# TASK PROMPT
Transcribe each line below word for word.

# EXERCISE DATA
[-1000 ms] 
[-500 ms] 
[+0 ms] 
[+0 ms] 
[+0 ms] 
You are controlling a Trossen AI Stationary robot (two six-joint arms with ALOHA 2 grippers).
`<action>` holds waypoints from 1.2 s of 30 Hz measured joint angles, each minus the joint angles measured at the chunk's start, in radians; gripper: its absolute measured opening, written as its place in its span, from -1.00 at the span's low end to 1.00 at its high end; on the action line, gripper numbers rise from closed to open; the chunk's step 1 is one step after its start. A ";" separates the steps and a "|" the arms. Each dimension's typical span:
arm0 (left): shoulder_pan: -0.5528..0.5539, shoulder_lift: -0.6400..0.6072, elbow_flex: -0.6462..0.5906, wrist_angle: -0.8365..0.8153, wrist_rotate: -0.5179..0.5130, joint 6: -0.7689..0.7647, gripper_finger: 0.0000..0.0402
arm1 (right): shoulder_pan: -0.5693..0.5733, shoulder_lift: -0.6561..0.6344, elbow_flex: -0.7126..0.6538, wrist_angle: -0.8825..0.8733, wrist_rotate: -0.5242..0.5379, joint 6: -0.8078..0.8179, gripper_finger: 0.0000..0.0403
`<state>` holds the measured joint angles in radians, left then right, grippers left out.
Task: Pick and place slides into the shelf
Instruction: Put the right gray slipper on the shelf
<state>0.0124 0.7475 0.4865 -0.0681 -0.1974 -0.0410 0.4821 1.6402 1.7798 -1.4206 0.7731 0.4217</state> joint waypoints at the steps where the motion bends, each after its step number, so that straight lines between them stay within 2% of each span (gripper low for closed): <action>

# WRITTEN ANSWER
[-1000 ms] 
[-500 ms] 
[+0 ms] 
[+0 ms] 
[+0 ms] 
You are controlling a Trossen AI Stationary robot (two six-joint arms with ALOHA 2 grippers).
`<action>` holds waypoints from 1.2 s of 30 Hz measured joint angles, each minus the joint angles measured at the chunk's start, in radians; gripper: its absolute measured opening, written as its place in its span, from -1.00 at the span's low end to 1.00 at its high end; on the action line, gripper numbers rise from closed to open; the chunk's step 1 is one step after its start. A ";" separates the steps and a "|" the arms. Each dimension's typical span:
arm0 (left): shoulder_pan: -0.5528..0.5539, shoulder_lift: -0.6400..0.6072, elbow_flex: -0.6462..0.5906, wrist_angle: -0.8365..0.8153, wrist_rotate: -0.5179..0.5130, joint 6: -0.7689..0.7647, gripper_finger: 0.0000..0.0402
arm1 (right): shoulder_pan: -0.5693..0.5733, shoulder_lift: -0.6561..0.6344, elbow_flex: -0.7126..0.6538, wrist_angle: -0.8825..0.8733, wrist_rotate: -0.5242..0.5379, joint 6: -0.8078..0.8179, gripper_finger: 0.0000..0.0403
`<state>` holds the measured joint angles in radians, left then right, grippers left out.
Task: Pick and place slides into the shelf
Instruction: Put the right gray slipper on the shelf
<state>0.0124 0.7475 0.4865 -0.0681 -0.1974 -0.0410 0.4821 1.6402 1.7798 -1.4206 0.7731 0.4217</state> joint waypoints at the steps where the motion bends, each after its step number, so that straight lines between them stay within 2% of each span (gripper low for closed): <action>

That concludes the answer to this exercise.